Las cinco horas de terapia colectiva en el comité nacional sirvieron para empezar el diagnóstico, pero no el tratamiento para que el PS vuelva a conectar con el electorado que le ha dado la espalda. Ni los peores sondeos vaticinaban que los socialistas no alcanzarían el 17% de los votos en las europeas del domingo ni que sería el nuevo partido Europa Ecología el elegido por la izquierda desencantada.
Aubry fracasó en su intento de implicar a los nuevos valores en alza. Ni Pierre Moscovici, ni Vincent Paillon, ni Manuel Valls aceptaron incorporarse a una dirección que la secretaria general quiere reforzar, además, con los elefantes de siempre: Laurent Fabius, François Hollande o Bertrand Delano.

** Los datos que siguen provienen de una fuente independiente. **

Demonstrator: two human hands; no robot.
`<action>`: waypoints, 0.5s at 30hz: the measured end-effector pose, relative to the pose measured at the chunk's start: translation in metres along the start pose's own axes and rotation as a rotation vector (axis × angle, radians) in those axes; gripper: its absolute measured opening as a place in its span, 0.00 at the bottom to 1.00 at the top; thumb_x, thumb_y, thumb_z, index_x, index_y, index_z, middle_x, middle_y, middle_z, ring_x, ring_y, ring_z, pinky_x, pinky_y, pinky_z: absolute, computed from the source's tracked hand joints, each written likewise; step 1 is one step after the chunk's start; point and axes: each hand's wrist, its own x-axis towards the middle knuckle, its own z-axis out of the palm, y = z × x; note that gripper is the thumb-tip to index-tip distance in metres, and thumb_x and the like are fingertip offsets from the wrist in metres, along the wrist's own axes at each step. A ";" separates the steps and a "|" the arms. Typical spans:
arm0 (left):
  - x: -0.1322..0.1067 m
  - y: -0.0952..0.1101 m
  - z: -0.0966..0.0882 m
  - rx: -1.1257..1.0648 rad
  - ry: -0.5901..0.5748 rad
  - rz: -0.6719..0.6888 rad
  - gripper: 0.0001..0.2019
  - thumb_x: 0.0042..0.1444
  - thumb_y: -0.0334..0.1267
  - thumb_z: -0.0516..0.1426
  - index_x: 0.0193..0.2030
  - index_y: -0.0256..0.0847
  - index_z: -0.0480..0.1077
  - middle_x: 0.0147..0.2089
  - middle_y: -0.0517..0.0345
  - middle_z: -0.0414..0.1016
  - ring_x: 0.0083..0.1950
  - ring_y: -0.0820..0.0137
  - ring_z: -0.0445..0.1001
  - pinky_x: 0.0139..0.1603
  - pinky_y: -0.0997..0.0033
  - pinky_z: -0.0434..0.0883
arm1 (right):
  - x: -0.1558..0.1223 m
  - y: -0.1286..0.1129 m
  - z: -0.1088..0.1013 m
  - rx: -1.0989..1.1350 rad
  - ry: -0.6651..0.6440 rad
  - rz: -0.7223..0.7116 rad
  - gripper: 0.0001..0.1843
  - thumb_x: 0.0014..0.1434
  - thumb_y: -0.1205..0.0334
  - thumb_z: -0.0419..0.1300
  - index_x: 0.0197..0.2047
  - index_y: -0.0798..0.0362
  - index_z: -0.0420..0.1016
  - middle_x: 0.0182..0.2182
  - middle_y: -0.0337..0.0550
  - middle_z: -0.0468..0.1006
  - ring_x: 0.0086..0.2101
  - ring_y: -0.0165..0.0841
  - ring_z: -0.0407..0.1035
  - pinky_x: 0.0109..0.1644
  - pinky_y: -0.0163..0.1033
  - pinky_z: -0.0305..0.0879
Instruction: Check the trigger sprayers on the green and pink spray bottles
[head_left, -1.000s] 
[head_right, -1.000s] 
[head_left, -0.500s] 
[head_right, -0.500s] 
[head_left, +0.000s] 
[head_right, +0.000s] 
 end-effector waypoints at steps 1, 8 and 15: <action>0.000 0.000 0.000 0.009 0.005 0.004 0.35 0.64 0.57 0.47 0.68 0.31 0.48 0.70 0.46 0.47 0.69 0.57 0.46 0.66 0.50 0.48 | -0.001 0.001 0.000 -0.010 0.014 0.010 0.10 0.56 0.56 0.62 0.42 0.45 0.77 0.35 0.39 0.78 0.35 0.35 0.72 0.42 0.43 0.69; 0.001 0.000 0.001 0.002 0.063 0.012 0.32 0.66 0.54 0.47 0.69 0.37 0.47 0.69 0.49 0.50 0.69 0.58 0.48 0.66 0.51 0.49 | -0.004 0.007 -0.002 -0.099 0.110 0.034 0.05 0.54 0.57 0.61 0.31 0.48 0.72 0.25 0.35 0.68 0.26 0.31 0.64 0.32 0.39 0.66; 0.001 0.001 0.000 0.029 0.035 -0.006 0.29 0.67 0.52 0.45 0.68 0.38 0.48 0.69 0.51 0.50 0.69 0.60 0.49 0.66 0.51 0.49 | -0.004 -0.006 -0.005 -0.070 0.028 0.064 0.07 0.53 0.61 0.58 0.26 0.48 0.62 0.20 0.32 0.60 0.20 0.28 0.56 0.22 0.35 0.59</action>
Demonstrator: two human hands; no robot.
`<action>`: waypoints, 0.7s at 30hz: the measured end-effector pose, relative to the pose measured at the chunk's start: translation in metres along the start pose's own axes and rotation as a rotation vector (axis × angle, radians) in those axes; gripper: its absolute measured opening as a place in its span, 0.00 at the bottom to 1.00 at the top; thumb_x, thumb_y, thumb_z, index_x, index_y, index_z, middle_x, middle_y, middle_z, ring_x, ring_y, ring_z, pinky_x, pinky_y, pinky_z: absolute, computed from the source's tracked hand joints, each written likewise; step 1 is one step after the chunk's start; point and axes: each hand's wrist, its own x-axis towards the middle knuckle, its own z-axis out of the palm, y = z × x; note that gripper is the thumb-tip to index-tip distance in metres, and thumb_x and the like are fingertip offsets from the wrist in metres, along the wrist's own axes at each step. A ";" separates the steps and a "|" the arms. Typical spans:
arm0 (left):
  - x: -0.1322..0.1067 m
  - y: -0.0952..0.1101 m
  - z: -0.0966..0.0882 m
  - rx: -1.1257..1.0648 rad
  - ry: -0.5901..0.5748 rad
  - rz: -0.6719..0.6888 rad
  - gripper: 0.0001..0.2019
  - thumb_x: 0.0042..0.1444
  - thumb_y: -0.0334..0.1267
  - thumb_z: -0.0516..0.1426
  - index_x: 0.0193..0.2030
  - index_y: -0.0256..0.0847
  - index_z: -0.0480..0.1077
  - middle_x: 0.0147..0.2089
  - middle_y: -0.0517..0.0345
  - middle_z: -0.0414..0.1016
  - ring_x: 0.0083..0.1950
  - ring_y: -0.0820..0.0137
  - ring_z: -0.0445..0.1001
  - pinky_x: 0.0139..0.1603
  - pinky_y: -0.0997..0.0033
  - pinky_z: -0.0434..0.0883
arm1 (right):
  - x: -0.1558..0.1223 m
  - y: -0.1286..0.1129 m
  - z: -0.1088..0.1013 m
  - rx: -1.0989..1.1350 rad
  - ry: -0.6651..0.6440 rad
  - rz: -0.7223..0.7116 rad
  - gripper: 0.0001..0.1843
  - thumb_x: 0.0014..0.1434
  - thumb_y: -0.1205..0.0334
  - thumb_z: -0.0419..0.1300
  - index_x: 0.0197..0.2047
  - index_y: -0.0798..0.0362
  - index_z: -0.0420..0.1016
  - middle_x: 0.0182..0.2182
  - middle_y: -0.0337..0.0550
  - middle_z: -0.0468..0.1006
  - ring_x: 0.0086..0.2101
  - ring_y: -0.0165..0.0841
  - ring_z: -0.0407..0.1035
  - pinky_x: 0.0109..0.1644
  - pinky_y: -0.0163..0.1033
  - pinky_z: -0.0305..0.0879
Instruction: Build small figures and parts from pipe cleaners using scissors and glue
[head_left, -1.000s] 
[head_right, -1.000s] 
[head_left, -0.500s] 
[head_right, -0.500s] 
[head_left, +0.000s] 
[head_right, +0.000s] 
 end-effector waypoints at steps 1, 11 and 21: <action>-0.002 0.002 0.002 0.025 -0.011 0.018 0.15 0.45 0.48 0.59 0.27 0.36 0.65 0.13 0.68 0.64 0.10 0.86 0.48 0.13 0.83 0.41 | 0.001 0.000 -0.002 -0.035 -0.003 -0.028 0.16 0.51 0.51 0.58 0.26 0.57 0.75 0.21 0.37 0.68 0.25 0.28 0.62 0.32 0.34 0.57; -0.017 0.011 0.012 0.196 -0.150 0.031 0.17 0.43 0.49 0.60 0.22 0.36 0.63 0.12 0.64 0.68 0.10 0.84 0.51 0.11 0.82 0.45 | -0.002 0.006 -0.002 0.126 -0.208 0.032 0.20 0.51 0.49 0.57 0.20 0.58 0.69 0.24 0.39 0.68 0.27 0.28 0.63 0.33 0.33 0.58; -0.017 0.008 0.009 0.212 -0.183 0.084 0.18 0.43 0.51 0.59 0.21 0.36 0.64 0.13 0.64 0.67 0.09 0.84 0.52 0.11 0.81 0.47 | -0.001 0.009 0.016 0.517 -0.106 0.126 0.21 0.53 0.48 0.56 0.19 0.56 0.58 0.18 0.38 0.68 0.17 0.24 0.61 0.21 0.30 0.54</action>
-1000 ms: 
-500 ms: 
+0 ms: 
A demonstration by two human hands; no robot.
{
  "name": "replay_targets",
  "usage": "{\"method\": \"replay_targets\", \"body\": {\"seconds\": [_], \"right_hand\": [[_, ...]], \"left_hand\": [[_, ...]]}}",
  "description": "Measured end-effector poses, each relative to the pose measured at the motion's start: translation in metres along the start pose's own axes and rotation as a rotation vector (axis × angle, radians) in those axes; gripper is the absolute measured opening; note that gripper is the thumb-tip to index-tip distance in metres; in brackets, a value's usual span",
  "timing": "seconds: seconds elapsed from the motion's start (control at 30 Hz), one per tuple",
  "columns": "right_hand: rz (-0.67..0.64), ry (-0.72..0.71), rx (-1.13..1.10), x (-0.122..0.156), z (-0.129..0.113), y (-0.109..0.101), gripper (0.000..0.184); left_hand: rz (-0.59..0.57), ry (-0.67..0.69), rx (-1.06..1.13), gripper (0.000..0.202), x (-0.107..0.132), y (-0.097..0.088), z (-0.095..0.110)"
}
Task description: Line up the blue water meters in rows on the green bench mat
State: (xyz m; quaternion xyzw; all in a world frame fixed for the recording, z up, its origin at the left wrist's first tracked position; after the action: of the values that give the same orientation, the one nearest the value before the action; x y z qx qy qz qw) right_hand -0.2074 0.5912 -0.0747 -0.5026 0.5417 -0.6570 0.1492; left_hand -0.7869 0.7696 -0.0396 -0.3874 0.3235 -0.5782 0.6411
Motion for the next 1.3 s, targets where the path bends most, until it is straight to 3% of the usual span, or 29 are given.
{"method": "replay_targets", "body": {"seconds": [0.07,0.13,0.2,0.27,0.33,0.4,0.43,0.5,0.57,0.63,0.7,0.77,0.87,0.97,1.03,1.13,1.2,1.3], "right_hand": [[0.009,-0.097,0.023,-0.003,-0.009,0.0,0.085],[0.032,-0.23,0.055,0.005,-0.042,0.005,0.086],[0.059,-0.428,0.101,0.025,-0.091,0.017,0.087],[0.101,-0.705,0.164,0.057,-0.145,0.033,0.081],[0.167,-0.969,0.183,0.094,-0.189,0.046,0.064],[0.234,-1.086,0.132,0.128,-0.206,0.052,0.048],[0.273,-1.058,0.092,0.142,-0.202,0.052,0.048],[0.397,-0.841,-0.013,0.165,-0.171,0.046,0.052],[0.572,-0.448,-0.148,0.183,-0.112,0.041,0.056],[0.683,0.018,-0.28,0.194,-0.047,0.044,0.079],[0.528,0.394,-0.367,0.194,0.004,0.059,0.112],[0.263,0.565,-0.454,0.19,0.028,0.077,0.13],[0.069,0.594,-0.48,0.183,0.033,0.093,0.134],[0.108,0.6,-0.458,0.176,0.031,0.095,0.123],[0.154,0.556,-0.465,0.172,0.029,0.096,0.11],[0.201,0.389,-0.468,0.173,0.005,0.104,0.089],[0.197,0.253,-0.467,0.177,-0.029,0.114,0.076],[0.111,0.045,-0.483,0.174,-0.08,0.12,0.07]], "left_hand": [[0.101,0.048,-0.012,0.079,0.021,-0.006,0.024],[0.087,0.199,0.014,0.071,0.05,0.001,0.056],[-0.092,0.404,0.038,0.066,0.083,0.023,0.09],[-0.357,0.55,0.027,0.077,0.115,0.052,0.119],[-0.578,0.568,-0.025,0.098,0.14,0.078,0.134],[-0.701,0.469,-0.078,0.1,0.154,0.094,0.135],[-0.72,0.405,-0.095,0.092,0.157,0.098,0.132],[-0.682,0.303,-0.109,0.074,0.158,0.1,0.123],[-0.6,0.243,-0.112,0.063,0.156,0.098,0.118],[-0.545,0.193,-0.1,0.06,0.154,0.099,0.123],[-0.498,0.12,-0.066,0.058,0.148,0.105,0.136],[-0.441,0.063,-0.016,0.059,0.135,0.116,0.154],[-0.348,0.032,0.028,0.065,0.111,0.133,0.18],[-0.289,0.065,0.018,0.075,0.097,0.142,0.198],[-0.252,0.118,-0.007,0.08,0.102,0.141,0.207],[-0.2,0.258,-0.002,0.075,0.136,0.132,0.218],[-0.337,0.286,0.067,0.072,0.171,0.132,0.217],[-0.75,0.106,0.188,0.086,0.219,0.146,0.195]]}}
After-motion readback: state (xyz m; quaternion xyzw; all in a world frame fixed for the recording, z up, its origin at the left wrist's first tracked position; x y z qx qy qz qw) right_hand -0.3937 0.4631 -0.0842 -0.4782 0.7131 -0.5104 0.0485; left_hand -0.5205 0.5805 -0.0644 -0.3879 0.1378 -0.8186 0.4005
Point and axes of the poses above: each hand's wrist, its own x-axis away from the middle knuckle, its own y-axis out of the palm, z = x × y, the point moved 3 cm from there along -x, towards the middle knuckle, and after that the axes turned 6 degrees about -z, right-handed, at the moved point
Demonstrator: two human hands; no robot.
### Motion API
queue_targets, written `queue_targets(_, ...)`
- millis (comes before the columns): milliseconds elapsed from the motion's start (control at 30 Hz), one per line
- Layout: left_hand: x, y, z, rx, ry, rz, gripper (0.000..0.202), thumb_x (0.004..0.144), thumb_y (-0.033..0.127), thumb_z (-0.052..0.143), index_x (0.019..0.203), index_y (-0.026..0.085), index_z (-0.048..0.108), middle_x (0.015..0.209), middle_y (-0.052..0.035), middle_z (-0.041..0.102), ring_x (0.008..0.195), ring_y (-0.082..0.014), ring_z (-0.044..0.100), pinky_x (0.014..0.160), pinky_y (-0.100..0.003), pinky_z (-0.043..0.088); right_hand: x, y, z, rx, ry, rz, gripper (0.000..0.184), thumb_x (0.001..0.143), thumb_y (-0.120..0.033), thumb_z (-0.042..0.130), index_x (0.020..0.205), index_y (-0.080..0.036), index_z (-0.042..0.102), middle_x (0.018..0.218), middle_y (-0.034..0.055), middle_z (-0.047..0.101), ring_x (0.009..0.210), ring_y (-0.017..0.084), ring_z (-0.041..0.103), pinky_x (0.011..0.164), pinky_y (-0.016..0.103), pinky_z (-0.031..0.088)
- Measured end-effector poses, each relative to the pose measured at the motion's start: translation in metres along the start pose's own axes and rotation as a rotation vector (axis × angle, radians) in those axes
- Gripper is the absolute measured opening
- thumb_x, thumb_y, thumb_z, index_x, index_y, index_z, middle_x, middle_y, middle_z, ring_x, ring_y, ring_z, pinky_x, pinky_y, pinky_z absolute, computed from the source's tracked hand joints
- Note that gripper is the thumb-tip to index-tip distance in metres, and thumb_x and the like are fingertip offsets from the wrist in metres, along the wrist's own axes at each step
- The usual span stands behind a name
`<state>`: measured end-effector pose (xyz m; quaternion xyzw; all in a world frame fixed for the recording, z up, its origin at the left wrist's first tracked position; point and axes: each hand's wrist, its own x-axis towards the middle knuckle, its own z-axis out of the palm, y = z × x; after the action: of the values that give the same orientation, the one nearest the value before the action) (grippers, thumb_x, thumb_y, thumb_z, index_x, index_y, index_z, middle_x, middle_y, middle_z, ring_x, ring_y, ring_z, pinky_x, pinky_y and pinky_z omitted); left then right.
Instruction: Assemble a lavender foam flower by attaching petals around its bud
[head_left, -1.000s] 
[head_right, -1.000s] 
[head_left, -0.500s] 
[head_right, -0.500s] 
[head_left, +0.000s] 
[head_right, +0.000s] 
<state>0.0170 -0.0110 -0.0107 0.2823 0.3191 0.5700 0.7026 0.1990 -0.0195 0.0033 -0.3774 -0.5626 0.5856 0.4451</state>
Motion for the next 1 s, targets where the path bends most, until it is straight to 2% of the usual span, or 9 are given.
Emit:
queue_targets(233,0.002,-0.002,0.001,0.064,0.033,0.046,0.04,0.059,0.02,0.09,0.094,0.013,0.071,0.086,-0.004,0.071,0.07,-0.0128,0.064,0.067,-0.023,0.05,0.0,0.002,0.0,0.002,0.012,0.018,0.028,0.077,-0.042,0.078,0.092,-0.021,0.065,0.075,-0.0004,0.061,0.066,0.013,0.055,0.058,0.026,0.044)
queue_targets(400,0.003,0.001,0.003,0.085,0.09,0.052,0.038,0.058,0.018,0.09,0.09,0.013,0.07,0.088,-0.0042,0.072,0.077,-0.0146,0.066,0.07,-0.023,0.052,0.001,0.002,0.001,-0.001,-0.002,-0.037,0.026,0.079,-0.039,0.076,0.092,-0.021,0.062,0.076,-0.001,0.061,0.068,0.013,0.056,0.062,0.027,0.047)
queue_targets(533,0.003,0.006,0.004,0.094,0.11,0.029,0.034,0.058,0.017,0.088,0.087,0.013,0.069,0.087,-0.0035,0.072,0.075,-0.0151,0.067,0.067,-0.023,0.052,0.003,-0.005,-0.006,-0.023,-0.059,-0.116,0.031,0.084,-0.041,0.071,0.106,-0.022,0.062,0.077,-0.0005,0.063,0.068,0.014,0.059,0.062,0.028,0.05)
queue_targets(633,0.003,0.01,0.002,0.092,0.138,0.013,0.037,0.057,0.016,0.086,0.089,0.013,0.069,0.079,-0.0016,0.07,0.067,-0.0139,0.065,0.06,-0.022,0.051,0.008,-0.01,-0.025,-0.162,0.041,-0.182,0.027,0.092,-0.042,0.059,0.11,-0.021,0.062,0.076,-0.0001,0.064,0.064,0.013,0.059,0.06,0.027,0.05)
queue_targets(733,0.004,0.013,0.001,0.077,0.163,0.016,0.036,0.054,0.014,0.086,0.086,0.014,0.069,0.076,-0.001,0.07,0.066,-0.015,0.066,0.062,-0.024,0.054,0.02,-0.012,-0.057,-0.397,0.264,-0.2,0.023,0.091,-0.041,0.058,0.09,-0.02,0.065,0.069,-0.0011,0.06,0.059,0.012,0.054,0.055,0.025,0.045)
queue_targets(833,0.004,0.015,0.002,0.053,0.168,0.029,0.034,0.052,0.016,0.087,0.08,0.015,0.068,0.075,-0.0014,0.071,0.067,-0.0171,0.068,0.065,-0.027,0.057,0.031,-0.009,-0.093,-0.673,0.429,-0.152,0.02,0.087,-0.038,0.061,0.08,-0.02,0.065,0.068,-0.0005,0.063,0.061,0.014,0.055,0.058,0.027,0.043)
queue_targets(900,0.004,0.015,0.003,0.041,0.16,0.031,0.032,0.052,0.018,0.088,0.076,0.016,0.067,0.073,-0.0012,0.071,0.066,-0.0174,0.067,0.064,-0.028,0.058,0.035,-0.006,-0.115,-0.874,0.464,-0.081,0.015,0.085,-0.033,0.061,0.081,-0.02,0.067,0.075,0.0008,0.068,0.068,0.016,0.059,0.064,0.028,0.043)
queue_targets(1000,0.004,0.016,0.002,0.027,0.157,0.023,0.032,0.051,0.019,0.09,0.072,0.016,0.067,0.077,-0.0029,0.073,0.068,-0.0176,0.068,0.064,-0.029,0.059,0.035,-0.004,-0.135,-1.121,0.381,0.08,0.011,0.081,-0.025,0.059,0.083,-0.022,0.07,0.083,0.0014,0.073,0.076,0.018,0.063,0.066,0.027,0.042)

«Hay que cambiar de métodos, de dirección, de generación y de nombre, porque la palabra socialista ya no quiere decir nada», aseguraba Valls, uno de los baluartes de Ségolène Royal, que se hace eco de las quejas de los jóvenes. Las dos rivales firman ahora las paces y será Royal quien represente a Francia en la Internacional Socialista.
De ella toma Aubry su idea de emprender una gira por Francia para sondear a las bases e impulsar la democracia participativa que siempre ha defendido la ex candidata a las presidenciales. La secretaria general propone además un gran frente de izquierdas que recuerda extrañamente a la «izquierda plural» del derrotado ex primer ministro Lionel Jospin. Valls, Peillon y Moscovici coinciden en que hay que resolver primero la situación interna.
El comité nacional del lunes por la noche era «la última gasolinera antes del desierto», según otro joven ascendente, Arnaud Montebourg, decepcionado por la «falta de audacia» de la secretaria general.